[Opening INFORMATION SHOWN section]

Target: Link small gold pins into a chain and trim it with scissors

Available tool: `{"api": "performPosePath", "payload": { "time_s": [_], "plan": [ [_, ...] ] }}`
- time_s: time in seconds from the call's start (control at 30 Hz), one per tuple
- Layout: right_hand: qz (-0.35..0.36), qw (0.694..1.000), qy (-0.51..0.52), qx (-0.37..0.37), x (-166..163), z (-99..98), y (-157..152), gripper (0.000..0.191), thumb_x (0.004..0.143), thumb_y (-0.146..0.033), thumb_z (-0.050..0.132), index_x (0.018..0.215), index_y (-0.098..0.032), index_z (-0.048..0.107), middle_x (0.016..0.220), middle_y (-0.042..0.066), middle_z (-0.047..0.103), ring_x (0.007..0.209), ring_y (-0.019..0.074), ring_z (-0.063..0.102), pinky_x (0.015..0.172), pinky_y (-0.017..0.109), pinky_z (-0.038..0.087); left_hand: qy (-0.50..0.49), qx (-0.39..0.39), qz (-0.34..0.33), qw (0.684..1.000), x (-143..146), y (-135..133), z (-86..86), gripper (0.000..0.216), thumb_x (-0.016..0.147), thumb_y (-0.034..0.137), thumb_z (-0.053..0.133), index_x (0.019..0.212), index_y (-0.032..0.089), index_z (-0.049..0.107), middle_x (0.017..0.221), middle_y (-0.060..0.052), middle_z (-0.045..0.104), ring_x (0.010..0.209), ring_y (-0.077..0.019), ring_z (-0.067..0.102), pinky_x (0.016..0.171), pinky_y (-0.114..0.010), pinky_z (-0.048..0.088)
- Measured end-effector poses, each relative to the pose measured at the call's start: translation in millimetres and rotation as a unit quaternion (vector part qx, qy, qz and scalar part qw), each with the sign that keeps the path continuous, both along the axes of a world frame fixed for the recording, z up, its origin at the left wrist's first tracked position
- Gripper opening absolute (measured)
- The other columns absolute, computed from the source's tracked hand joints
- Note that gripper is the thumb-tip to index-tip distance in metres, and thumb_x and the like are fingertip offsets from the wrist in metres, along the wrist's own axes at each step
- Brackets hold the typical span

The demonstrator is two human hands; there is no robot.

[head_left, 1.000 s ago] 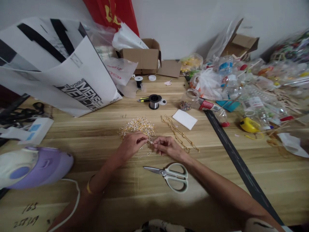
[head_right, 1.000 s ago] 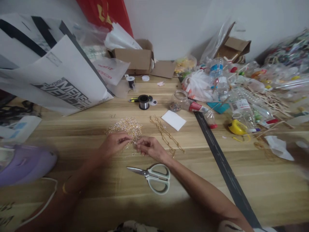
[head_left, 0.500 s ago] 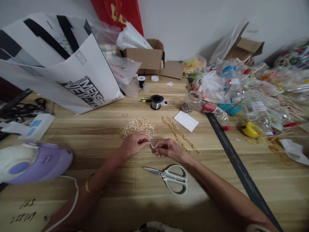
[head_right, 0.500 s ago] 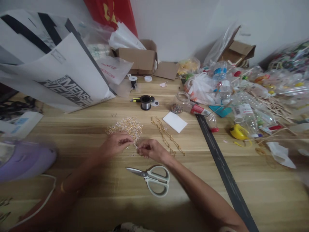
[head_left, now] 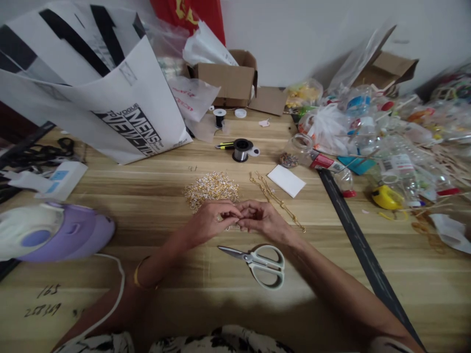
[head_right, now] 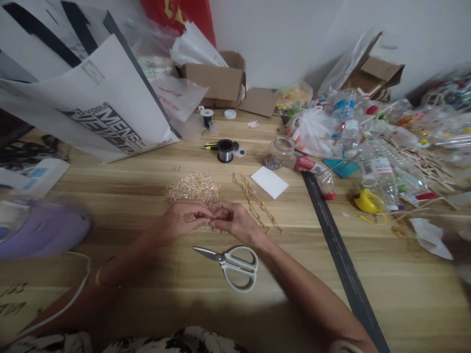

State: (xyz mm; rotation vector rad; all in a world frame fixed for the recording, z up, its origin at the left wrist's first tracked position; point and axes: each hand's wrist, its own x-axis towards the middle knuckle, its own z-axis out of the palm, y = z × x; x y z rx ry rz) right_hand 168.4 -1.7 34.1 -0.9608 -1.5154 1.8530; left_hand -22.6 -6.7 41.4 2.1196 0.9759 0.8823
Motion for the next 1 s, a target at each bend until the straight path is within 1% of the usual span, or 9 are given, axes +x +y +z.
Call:
{"api": "performPosePath", "payload": {
  "time_s": [0.13, 0.27, 0.43, 0.53, 0.63, 0.73, 0.87, 0.93, 1.0],
  "plan": [
    [0.025, 1.000, -0.001, 0.009, 3, -0.2, 2, 0.028, 0.073, -0.030, 0.072, 0.093, -0.013, 0.065, 0.075, 0.001, 0.062, 0.063, 0.0088, 0.055, 0.056, 0.019, 0.043, -0.035, -0.023, 0.053, 0.998, 6, -3, -2.1, 0.003, 0.073, 0.011, 0.067, 0.073, 0.014, 0.068, 0.069, -0.002, 0.070, 0.063, -0.0112, 0.063, 0.060, -0.020, 0.046],
    [0.017, 1.000, -0.006, 0.024, 3, -2.5, 1, 0.027, 0.073, -0.033, 0.073, 0.090, -0.013, 0.065, 0.073, 0.000, 0.061, 0.061, 0.0082, 0.054, 0.053, 0.018, 0.042, -0.049, -0.011, 0.072, 0.996, 11, -5, -4.5, 0.004, 0.073, 0.015, 0.068, 0.070, 0.014, 0.067, 0.065, -0.002, 0.069, 0.060, -0.0112, 0.063, 0.060, -0.020, 0.047],
    [0.024, 0.999, -0.020, 0.033, 7, -2.3, 3, 0.026, 0.076, -0.036, 0.070, 0.086, -0.013, 0.063, 0.067, -0.001, 0.061, 0.059, 0.0086, 0.057, 0.054, 0.019, 0.045, -0.057, -0.007, 0.079, 0.995, 14, -8, -3.0, 0.006, 0.079, 0.019, 0.063, 0.080, 0.015, 0.068, 0.077, -0.004, 0.072, 0.068, -0.0126, 0.065, 0.064, -0.022, 0.048],
    [0.055, 0.997, -0.031, 0.034, 17, -4.5, 12, 0.027, 0.080, -0.037, 0.066, 0.090, -0.013, 0.065, 0.074, 0.002, 0.066, 0.061, 0.0095, 0.061, 0.059, 0.022, 0.049, -0.035, -0.019, 0.093, 0.995, 12, -5, -3.7, 0.010, 0.081, 0.019, 0.059, 0.084, 0.015, 0.067, 0.079, -0.004, 0.071, 0.073, -0.0132, 0.065, 0.067, -0.023, 0.049],
    [0.084, 0.995, -0.046, 0.028, 29, -8.2, 23, 0.029, 0.084, -0.040, 0.061, 0.091, -0.012, 0.066, 0.080, 0.005, 0.068, 0.067, 0.0113, 0.065, 0.059, 0.021, 0.050, 0.033, -0.031, 0.084, 0.995, 7, 0, -5.8, 0.009, 0.081, 0.017, 0.058, 0.082, 0.015, 0.067, 0.077, -0.003, 0.070, 0.070, -0.0124, 0.063, 0.065, -0.022, 0.047],
    [0.094, 0.994, -0.055, 0.021, 40, -10.2, 33, 0.033, 0.082, -0.044, 0.063, 0.092, -0.012, 0.065, 0.081, 0.005, 0.068, 0.066, 0.0106, 0.065, 0.059, 0.021, 0.051, 0.136, -0.029, 0.044, 0.989, 3, 3, -5.9, 0.011, 0.080, 0.014, 0.056, 0.079, 0.016, 0.067, 0.074, -0.001, 0.067, 0.066, -0.0116, 0.059, 0.062, -0.021, 0.043],
    [0.114, 0.988, -0.096, 0.027, 52, -8.2, 41, 0.038, 0.082, -0.048, 0.061, 0.085, -0.010, 0.064, 0.073, 0.004, 0.067, 0.060, 0.0095, 0.062, 0.057, 0.021, 0.051, 0.291, -0.010, -0.002, 0.957, 4, -3, -5.9, 0.011, 0.081, 0.016, 0.055, 0.074, 0.016, 0.064, 0.078, -0.003, 0.064, 0.075, -0.0154, 0.057, 0.069, -0.026, 0.042],
    [0.132, 0.983, -0.122, 0.041, 55, -5.7, 43, 0.039, 0.083, -0.049, 0.059, 0.082, -0.010, 0.065, 0.072, 0.005, 0.067, 0.061, 0.0095, 0.062, 0.056, 0.019, 0.050, 0.346, 0.006, -0.011, 0.938, 7, -9, -9.2, 0.011, 0.082, 0.017, 0.054, 0.075, 0.016, 0.062, 0.082, -0.005, 0.063, 0.079, -0.0178, 0.057, 0.071, -0.028, 0.041],
    [0.152, 0.977, -0.139, 0.055, 58, -3.5, 44, 0.040, 0.084, -0.049, 0.058, 0.080, -0.010, 0.065, 0.070, 0.004, 0.066, 0.062, 0.0095, 0.062, 0.055, 0.018, 0.049, 0.370, 0.025, -0.005, 0.929, 8, -15, -14.2, 0.010, 0.084, 0.019, 0.053, 0.078, 0.016, 0.061, 0.086, -0.006, 0.061, 0.083, -0.0188, 0.055, 0.073, -0.029, 0.041]
  ]
}}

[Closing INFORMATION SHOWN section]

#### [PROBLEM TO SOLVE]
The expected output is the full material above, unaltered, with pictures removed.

#### [ANSWER BELOW]
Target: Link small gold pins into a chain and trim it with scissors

Available tool: `{"api": "performPosePath", "payload": { "time_s": [_], "plan": [ [_, ...] ] }}`
- time_s: time in seconds from the call's start (control at 30 Hz), one per tuple
- Layout: right_hand: qz (-0.35..0.36), qw (0.694..1.000), qy (-0.51..0.52), qx (-0.37..0.37), x (-166..163), z (-99..98), y (-157..152), gripper (0.000..0.191), thumb_x (0.004..0.143), thumb_y (-0.146..0.033), thumb_z (-0.050..0.132), index_x (0.018..0.215), index_y (-0.098..0.032), index_z (-0.048..0.107), middle_x (0.016..0.220), middle_y (-0.042..0.066), middle_z (-0.047..0.103), ring_x (0.007..0.209), ring_y (-0.019..0.074), ring_z (-0.063..0.102), pinky_x (0.015..0.172), pinky_y (-0.017..0.109), pinky_z (-0.038..0.087); left_hand: qy (-0.50..0.49), qx (-0.39..0.39), qz (-0.34..0.33), qw (0.684..1.000), x (-143..146), y (-135..133), z (-86..86), gripper (0.000..0.216), thumb_x (-0.016..0.147), thumb_y (-0.034..0.137), thumb_z (-0.053..0.133), index_x (0.019..0.212), index_y (-0.032..0.089), index_z (-0.049..0.107), middle_x (0.017..0.221), middle_y (-0.060..0.052), middle_z (-0.045..0.104), ring_x (0.010..0.209), ring_y (-0.077..0.019), ring_z (-0.067..0.102), pinky_x (0.016..0.171), pinky_y (-0.114..0.010), pinky_z (-0.048..0.088)
- Measured end-effector poses, each relative to the pose measured at the call's start: translation in millimetres and rotation as a unit quaternion (vector part qx, qy, qz and scalar part qw), each with the sign that keeps the path continuous, both along the axes of a world frame fixed for the recording, z up, its origin at the left wrist's first tracked position
- Gripper opening absolute (measured)
- The other columns absolute, computed from the source's tracked hand joints
- Note that gripper is the thumb-tip to index-tip distance in metres, and thumb_x and the like are fingertip offsets from the wrist in metres, along the wrist's own axes at each step
- Brackets hold the typical span

The demonstrator is two human hands; there is no robot.

[head_left, 1.000 s ago] 
[head_right, 1.000 s ago] 
[head_left, 0.500 s ago] 
[head_right, 0.500 s ago] 
[head_left, now] 
[head_right, now] 

State: (xyz mm; rotation vector rad; all in a world frame fixed for the recording, z up, its origin at the left wrist's first tracked position; point and axes: each hand's wrist, its own x-axis towards the middle knuckle, its own z-axis out of the palm, y = z × x; x y z rx ry rz) right_hand 168.4 -1.7 34.1 -0.9608 -1.5154 1.8530; left_hand -22.6 -6.7 41.4 2.1196 0.9759 0.8823
Motion for the next 1 s, a target at each bend until the straight path is within 1% of the usual span, or 9 are given, axes +x +y +z.
Call:
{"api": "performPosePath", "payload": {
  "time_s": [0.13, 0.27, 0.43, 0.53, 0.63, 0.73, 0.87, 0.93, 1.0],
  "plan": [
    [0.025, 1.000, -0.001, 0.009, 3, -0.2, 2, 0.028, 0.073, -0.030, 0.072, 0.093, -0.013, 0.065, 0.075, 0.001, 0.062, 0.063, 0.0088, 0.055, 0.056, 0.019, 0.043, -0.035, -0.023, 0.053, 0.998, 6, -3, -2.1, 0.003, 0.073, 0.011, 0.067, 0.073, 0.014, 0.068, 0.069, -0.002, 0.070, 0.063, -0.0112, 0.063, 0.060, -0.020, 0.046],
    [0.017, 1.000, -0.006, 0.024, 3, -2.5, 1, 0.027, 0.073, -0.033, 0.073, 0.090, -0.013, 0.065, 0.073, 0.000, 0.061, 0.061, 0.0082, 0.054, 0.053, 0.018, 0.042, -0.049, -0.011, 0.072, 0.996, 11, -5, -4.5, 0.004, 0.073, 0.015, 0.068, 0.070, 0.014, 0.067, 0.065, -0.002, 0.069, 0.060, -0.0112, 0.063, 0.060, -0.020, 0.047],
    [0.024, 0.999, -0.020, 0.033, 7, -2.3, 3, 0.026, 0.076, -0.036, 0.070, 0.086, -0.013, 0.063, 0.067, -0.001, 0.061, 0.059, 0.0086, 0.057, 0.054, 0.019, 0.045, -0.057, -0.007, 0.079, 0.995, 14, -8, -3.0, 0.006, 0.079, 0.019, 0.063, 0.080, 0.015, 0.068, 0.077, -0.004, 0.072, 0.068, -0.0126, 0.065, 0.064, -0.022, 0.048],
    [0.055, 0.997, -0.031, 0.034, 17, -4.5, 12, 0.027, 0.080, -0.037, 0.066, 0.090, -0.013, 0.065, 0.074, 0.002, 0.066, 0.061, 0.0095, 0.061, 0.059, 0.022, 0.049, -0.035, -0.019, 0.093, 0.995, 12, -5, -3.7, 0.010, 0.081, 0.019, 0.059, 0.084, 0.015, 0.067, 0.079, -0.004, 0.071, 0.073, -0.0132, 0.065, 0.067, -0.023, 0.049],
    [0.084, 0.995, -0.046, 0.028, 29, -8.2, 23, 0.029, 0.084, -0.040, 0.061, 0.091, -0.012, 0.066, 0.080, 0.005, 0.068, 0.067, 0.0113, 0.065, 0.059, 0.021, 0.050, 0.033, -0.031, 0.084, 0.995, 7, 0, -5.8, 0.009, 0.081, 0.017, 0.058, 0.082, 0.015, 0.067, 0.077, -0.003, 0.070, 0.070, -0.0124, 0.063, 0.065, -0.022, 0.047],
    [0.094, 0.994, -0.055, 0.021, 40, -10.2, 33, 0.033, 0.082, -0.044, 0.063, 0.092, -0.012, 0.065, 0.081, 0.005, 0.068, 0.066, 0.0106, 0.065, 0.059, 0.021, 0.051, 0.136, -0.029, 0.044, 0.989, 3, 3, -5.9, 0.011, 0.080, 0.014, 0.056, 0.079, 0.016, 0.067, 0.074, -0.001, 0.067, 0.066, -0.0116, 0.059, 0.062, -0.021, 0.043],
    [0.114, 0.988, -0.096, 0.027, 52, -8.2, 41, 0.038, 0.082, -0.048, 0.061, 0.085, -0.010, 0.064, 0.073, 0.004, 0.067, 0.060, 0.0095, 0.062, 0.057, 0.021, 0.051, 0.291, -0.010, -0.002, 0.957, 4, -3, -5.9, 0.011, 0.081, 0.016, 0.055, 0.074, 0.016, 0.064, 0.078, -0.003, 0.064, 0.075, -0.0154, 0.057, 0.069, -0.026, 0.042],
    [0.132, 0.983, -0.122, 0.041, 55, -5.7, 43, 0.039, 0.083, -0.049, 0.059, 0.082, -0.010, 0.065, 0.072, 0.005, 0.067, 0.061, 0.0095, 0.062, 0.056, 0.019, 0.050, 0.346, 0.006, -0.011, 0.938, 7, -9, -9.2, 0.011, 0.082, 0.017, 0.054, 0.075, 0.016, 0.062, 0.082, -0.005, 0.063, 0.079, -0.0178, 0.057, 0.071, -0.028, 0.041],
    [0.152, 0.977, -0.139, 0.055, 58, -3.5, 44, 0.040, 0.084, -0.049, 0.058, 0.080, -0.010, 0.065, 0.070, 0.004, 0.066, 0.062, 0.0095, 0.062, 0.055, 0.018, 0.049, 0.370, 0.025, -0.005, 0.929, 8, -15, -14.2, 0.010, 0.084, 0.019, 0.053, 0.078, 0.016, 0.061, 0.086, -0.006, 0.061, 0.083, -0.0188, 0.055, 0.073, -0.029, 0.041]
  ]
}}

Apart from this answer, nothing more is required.